After Stelter wrote his second gushing Times story about the TMZ TV show in December 2007, we wrote that "youthful TV blogger-turned-New York Times special reporter Brian Stelter continues to drag the former 'newspaper of record' down the slippery slope of hype and spin with his breathless adulation of the syndicated television series based on the corporate porn-pushing gossip site TMZ.com."
While TMZ's most notable "contribution" to the coverage of the economic crisis has been its scapegoating and mocking of the so-called "Octomom," tabloid television shows have been, as Stelter praised TMZ and other infotainment shows, "expanding their coverage" since the Eighties, when A Current Affair covered the San Francisco earthquake and fall of the Berlin Wall.

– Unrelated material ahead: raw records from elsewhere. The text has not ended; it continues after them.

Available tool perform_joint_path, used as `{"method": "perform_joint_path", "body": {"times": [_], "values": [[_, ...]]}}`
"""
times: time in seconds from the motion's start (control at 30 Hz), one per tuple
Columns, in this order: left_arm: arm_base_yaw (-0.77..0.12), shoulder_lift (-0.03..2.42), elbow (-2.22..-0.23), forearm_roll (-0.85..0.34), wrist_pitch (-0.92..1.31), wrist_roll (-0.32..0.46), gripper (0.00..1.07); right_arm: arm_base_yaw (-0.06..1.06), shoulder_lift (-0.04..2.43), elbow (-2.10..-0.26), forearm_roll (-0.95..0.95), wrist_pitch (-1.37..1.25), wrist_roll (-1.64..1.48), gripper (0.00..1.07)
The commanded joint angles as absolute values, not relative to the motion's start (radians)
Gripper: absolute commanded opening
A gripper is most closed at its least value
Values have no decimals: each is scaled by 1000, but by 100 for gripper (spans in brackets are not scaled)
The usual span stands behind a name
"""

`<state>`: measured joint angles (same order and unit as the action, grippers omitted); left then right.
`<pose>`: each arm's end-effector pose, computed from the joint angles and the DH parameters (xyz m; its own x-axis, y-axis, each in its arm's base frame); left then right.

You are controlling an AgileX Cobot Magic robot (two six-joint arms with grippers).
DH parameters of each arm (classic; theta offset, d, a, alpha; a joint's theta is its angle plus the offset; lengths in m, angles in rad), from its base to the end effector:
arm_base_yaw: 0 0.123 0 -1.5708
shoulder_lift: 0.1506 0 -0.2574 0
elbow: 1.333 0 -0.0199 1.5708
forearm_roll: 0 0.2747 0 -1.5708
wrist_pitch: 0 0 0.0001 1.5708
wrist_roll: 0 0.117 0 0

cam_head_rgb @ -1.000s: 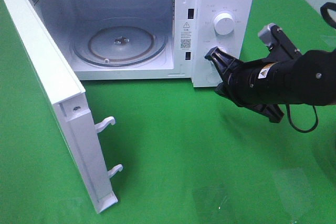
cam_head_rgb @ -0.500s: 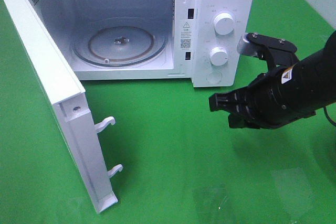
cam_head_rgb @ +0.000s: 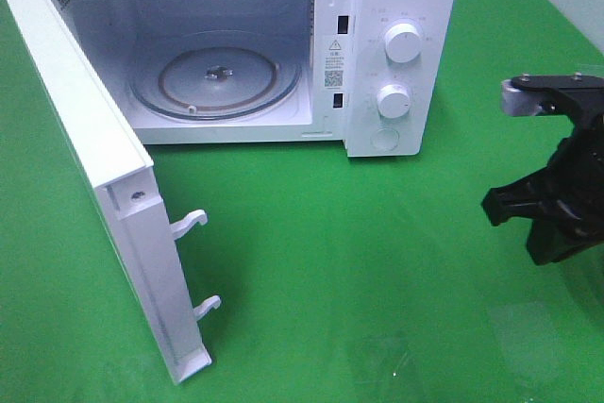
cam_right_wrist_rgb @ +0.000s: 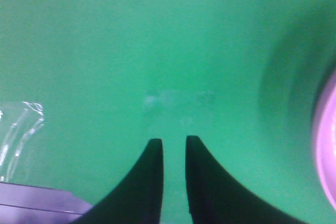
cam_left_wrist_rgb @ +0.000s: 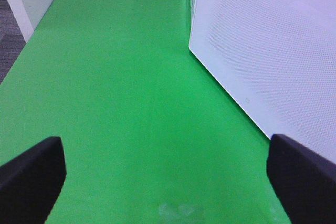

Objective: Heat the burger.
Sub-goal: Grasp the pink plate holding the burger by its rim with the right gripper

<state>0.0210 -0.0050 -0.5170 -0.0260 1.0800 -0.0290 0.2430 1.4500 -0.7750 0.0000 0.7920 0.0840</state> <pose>0.0635 -0.0014 0.2807 -0.4530 -0.0508 -0.8901 -0.0193 0.9987 -0.0472 0.2615 0.0648 0.1296 -0.9698 -0.1540 -0.1892 -0.1598 0.9870 0.0159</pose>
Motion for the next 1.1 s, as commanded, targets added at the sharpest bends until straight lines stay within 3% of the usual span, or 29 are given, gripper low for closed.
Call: {"method": "perform_joint_path", "body": {"times": [0.03,0.07,0.1,0.13,0.17,0.2,0.23,0.27,0.33,0.77,1.1], "values": [[22,-21,-516,-29,1066,-29,98,168,1442,-778,-21,862,39,28],[22,-21,-516,-29,1066,-29,98,168,1442,-778,-21,862,39,28],[22,-21,-516,-29,1066,-29,98,127,1442,-778,-25,890,0,42],[22,-21,-516,-29,1066,-29,98,127,1442,-778,-25,890,0,42],[22,-21,-516,-29,1066,-29,98,97,1442,-778,-35,896,-43,57],[22,-21,-516,-29,1066,-29,98,97,1442,-778,-35,896,-43,57],[22,-21,-516,-29,1066,-29,98,74,1442,-778,-55,876,-46,73],[22,-21,-516,-29,1066,-29,98,74,1442,-778,-55,876,-46,73],[22,-21,-516,-29,1066,-29,98,41,1444,-777,-109,823,-45,98],[22,-21,-516,-29,1066,-29,98,23,1556,-776,-200,720,-11,99],[22,-21,-516,-29,1066,-29,98,-59,1666,-776,-199,654,0,95]]}}
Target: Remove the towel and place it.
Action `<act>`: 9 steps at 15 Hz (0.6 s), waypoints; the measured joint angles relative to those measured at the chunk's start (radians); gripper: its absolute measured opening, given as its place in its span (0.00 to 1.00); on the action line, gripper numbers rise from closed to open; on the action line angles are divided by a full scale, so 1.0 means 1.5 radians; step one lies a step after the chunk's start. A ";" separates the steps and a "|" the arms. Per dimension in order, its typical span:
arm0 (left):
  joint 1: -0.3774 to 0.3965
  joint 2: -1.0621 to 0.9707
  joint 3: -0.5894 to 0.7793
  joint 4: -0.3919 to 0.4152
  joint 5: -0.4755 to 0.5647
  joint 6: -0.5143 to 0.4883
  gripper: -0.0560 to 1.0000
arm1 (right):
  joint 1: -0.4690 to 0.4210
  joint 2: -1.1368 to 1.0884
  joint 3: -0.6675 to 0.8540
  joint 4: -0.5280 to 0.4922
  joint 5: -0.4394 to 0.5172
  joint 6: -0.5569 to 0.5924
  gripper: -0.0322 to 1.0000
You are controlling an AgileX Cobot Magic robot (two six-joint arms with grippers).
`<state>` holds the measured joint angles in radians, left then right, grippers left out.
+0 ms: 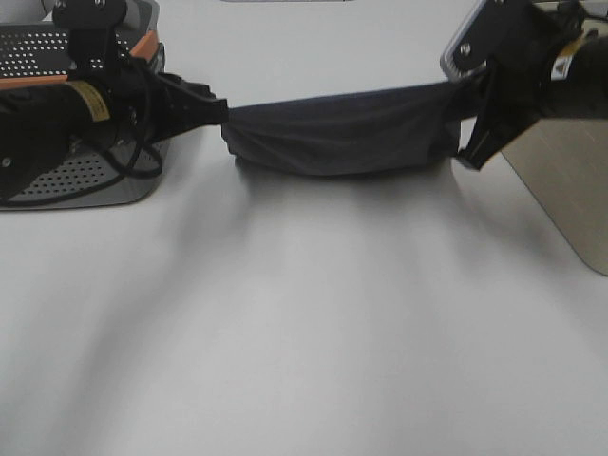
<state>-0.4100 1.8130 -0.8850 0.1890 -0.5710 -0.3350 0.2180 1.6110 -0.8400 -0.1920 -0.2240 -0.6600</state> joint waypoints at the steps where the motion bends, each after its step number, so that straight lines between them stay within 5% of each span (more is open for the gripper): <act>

The acquisition of the Northern Trust celebrity party photos was the center of TMZ's jaded and cynical spin, but it was a very brief diversion from its usual corrupt fare. Stelter's use of the Times platform to give credibility to the site only gives Levin and his patrons more authority to state with a straight face that the work they do is of value and deserving of corporate and network support in expanding.
And all this comes on an evening when TMZ's gallery of online headlines is highlighted by
Reality Doc Sued Over Alleged Botched Vagina
andNeverland Was Filled with Sculpted Boys
(Of special to irony to those who recall Harvey Levin's initial brush with the spotlight, TabloidBaby.com "drove mainstream coverage and Congressional outrage" in 2005 with its exclusive photos of Mitzvahpalooza, the $10 million bat mitzvah tossed by a Long Island defense contractor accused of supplying faulty body armour to US soldiers in Iraq, and featuring pop and rock stars like Don Henley, Tom Petty, 50 Cent and Aerosmith's Steven Tyler and Joe Perry. Mainstream organizations from Rolling Stone to Time magazine used our photos.)